Ini adalah postingan yang diterjemahkan oleh AI.
Tingkat Swasembada Pangan Jepang yang Rendah dan Solusi untuk Mengatasinya
- Bahasa penulisan: Bahasa Korea
- •
- Negara referensi: Jepang
- •
- Ekonomi
Pilih Bahasa
Teks yang dirangkum oleh AI durumis
- Pada tahun 2021, tingkat swasembada pangan Jepang berdasarkan kalori adalah 38% dan berdasarkan nilai produksi adalah 63%, yang secara signifikan lebih rendah dibandingkan dengan negara-negara maju utama di dunia, dan ini disebabkan oleh pergeseran gaya hidup yang cepat, penurunan jumlah penduduk pertanian, dan pengabaian lahan pertanian.
- Pemerintah berupaya meningkatkan tingkat swasembada pangan melalui penerapan teknologi pertanian pintar, promosi penggunaan produk pertanian lokal, pengurangan pemborosan makanan, dan revitalisasi pariwisata pedesaan.
- Namun, jika hanya berfokus pada peningkatan tingkat swasembada pangan, keuntungan dari pembagian kerja internasional dan perdagangan dapat hilang, oleh karena itu penting untuk membangun sistem produksi pangan yang berkelanjutan yang sesuai dengan kondisi Jepang.
Jepang setiap tahun ketika angka swasembada pangan diumumkan, selalu muncul kekhawatiran dan kritik atas kinerja yang buruk. Pada tahun 2021, total angka swasembada pangan mencapai 38% berdasarkan kalori dan 63% berdasarkan nilai produksi, yang jauh lebih rendah dibandingkan negara-negara maju lainnya di dunia. Angka swasembada pangan yang rendah berarti negara sangat bergantung pada impor dari luar negeri, sehingga akan sangat terdampak jika terjadi krisis pangan.
Penyebab utama rendahnya angka swasembada pangan di Jepang adalah perubahan pola makan yang cepat, penurunan jumlah penduduk petani, dan pengabaian lahan pertanian. Setelah perang, industrialisasi dan westernisasi yang cepat menyebabkan penurunan konsumsi beras sebagai makanan pokok, sementara permintaan daging, roti, dan makanan lainnya meningkat tajam. Namun, sebagian besar pakan ternak yang diperlukan untuk produksi ternak bergantung pada impor, sehingga angka swasembada pangan di sektor peternakan menjadi sangat rendah. Selain itu, penurunan jumlah penduduk di pedesaan akibat penuaan penduduk dan pengabaian lahan pertanian juga menjadi penyebab utama rendahnya angka swasembada pangan.
Untuk mengatasi situasi ini, pemerintah dan petani telah melakukan berbagai upaya. Pertama, mereka berupaya meningkatkan produktivitas dan efisiensi dengan memanfaatkan teknologi pertanian cerdas.

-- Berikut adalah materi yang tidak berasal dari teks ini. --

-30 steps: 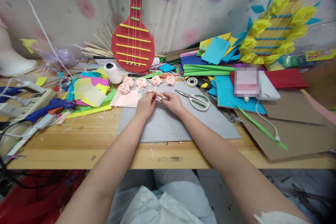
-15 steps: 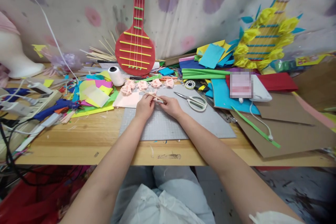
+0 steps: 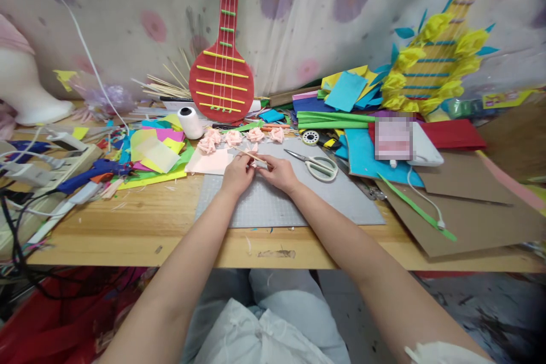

Mereka bertujuan untuk mengatasi kekurangan tenaga kerja dan meningkatkan produksi per satuan luas dengan menggunakan teknologi canggih seperti sensor IoT, drone, dan AI. Kedua, mereka berupaya mendorong penggunaan produk pertanian lokal dan diversifikasi produk lokal. Pemerintah berupaya untuk mempromosikan penggunaan produk yang terbuat dari tepung terigu dan beras lokal, dan memberikan subsidi untuk mendorong produksi lokal. Ketiga, mereka berupaya untuk meningkatkan pemanfaatan pangan yang efektif dengan mengurangi pemborosan dan kehilangan pangan. Karena setiap tahun banyak makanan yang terbuang, mengurangi pemborosan tersebut dapat menghemat banyak makanan. Terakhir, mereka berupaya meningkatkan daya tarik pertanian dan pedesaan serta meningkatkan pendapatan petani dengan menggiatkan pariwisata pedesaan dan penginapan rumah penduduk.
Selain itu, baru-baru ini upaya untuk meningkatkan ekspor produk pertanian Jepang juga dilakukan secara paralel dengan masuk ke pasar luar negeri. Namun, jika hanya berfokus pada peningkatan angka swasembada pangan, hal itu dapat menyebabkan hilangnya manfaat dari pembagian kerja dan perdagangan internasional, sehingga perlu dijaga keseimbangannya. Pada akhirnya, membangun sistem produksi pangan yang berkelanjutan yang sesuai dengan kondisi Jepang untuk membangun ketahanan pangan nasional akan menjadi hal yang penting.